Ники сел, чтобы еще раз оглядеться, и увидел, что Нуми уже довольно свободно болтает о чем-то с пастухом. «Великая вещь – язык!»
– подумал он. Если они когда-нибудь доберутся до Пирры, он непременно попросит, чтобы и ему засунули в голову такой волшебный мозг. Тогда он им покажет, тем, которые на Земле, и по части языков, и вообще…
Однако в следующий миг ему пришло в голову, что, когда он вернется на Землю, где пройдут века, ему и показывать-то будет нечего, небось, и у землян будет по меньшей мере два мозга. Ему стало грустно и жарко.
– Ты скоро кончишь? – крикнул он Нуми.
– Да, – отозвалась она. – Мысли этого пастуха исключительно бедны. Он почти ничего не может мне рассказать.

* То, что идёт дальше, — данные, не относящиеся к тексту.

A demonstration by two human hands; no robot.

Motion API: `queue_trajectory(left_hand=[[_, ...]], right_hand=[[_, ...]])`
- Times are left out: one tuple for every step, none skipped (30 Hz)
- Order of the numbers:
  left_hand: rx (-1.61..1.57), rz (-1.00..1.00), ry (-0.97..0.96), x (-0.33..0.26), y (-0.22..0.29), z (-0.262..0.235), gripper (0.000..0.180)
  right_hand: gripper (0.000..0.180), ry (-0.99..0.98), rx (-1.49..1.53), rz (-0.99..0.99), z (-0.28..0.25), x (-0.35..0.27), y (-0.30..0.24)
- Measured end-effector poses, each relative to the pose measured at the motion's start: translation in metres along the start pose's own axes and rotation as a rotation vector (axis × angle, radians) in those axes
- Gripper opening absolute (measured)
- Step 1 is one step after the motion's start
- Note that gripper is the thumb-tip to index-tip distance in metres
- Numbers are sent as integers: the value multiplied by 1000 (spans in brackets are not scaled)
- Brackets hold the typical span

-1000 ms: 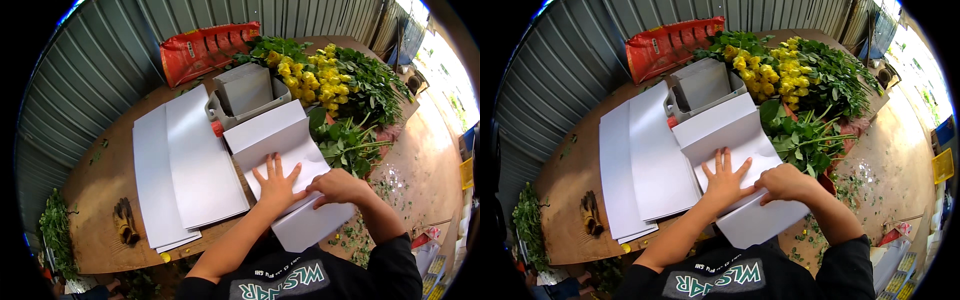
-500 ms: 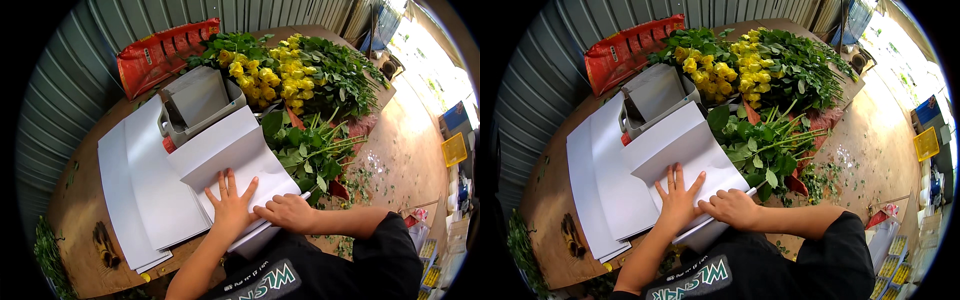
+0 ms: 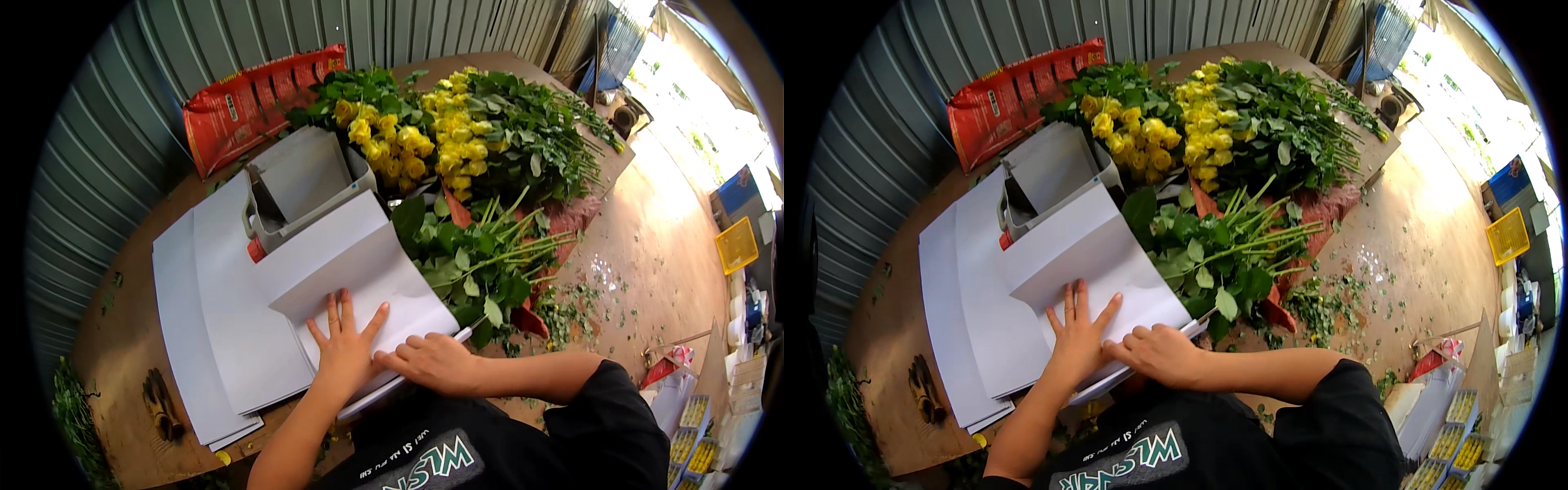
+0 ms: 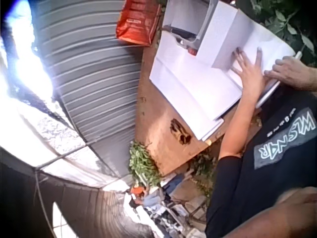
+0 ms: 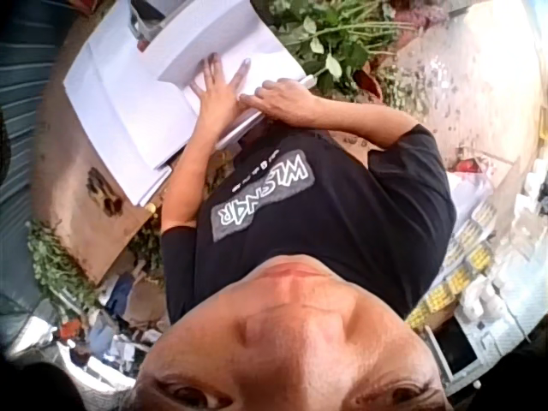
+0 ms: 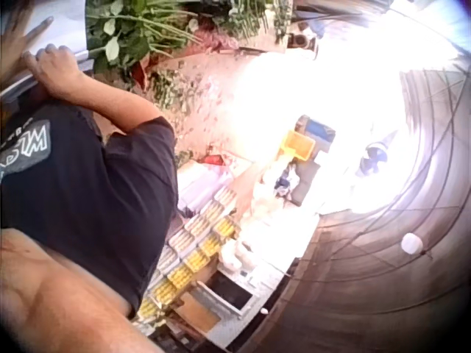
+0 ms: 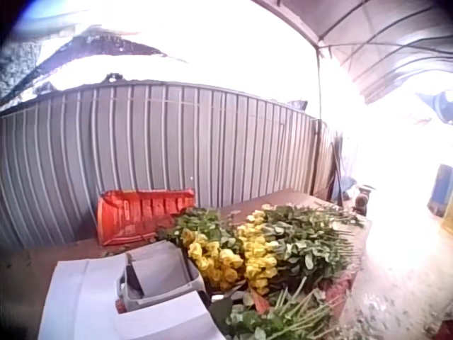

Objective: The person arranges yellow roses into a white box lined with shredded paper. They place the flowers carefully, adjust their positions, and cover them with a sheet of white paper before closing the box lid.

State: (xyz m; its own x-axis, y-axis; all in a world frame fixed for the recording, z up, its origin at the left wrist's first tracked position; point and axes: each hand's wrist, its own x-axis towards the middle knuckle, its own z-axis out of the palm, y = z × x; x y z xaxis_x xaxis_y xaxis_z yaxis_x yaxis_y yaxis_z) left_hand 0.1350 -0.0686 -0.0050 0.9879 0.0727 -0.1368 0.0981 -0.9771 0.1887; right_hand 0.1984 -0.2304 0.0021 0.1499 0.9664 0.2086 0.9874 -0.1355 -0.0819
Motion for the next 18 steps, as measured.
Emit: queue_trajectory(left_hand=[[-3, -5, -14, 0, 0, 0, 77], [-6, -3, -22, -1, 1, -3, 77], [2, -8, -21, 0, 1, -3, 78], [7, -10, -21, 1, 1, -2, 78], [12, -14, -21, 2, 1, 0, 79], [21, -27, -50, 4, 1, -1, 78], [-11, -30, -39, 4, 3, -4, 77], [-42, -32, -32, 4, 5, -6, 76], [-75, -34, -23, 4, 6, -6, 75], [-48, -31, -9, 4, 3, -1, 75], [-55, -51, -47, 3, 2, -2, 75], [-61, -50, -48, 3, 3, -3, 75], [-63, -49, -47, 3, 3, -4, 75], [-68, -59, -62, 2, 3, -6, 74], [-64, -48, -63, 4, 4, -7, 73], [-38, -28, -76, 8, 4, -7, 75], [-14, -37, -97, 7, 2, -6, 77], [-49, -40, -109, 8, 3, -8, 77]], right_hand=[[33, 24, 32, -25, 0, 0, 1], [40, 24, 39, -49, 2, 0, 3], [43, -21, 84, -59, 0, 0, 6], [44, -40, 134, -86, 2, -1, 9], [45, -59, 184, -113, 3, 0, 15], [45, -137, 278, -186, 2, 0, 26], [45, -216, 367, -258, -5, 4, 40], [45, -296, 458, -327, -14, 9, 56], [45, -609, 567, -239, -46, 25, 77], [36, -480, 489, -138, -52, 38, 105], [27, -352, 417, -44, -50, 52, 138], [24, 48, 512, -43, -48, 64, 185], [23, 137, 572, 240, -55, 77, 233], [22, 251, 665, 513, -62, 92, 280], [24, 317, 563, 649, -61, 97, 345], [28, 382, 214, 758, -57, 93, 403], [31, 271, 148, 1003, -62, 103, 430], [35, 266, 45, 1017, -55, 95, 467]])
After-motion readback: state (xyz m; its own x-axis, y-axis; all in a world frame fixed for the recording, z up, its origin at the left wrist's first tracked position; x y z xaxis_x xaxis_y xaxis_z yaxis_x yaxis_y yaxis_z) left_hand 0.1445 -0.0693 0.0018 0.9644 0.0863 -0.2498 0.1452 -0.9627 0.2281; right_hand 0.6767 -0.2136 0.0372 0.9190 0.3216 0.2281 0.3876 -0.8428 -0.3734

Вспомнив, что причиной всех его тревог была Нуми и этот ее Мало, Ники с издевкой заметил:
– Конечно, у вас на Пирре пастухи умнее!
– У нас нет пастухов.
– И то правда, вы же одни таблетки едите!
– Мы едим не только таблетки, но и животных не убиваем, как вы, чтобы употреблять их в пищу! Мы все производим сами. Пошли!
– Куда?
– Пастух рассказал мне, что неподалеку живут другие люди. Здесь люди делятся на две категории – звездные и беззвездные. Только я не поняла, какая между ними разница. Сам он относится к беззвездным. Спросил меня, какими мы будем, и когда я ему сказала, что мы с других планет, он снова перепугался и принялся кланяться. Потом, правда, успокоился. Сказал, что мы, очевидно, не настоящие звездные люди, потому что звездные не разговаривают с беззвездными. А кроме того, они сейчас спят. Они днем спят, а ночью – бодрствуют. Может, поэтому их и называют звездными.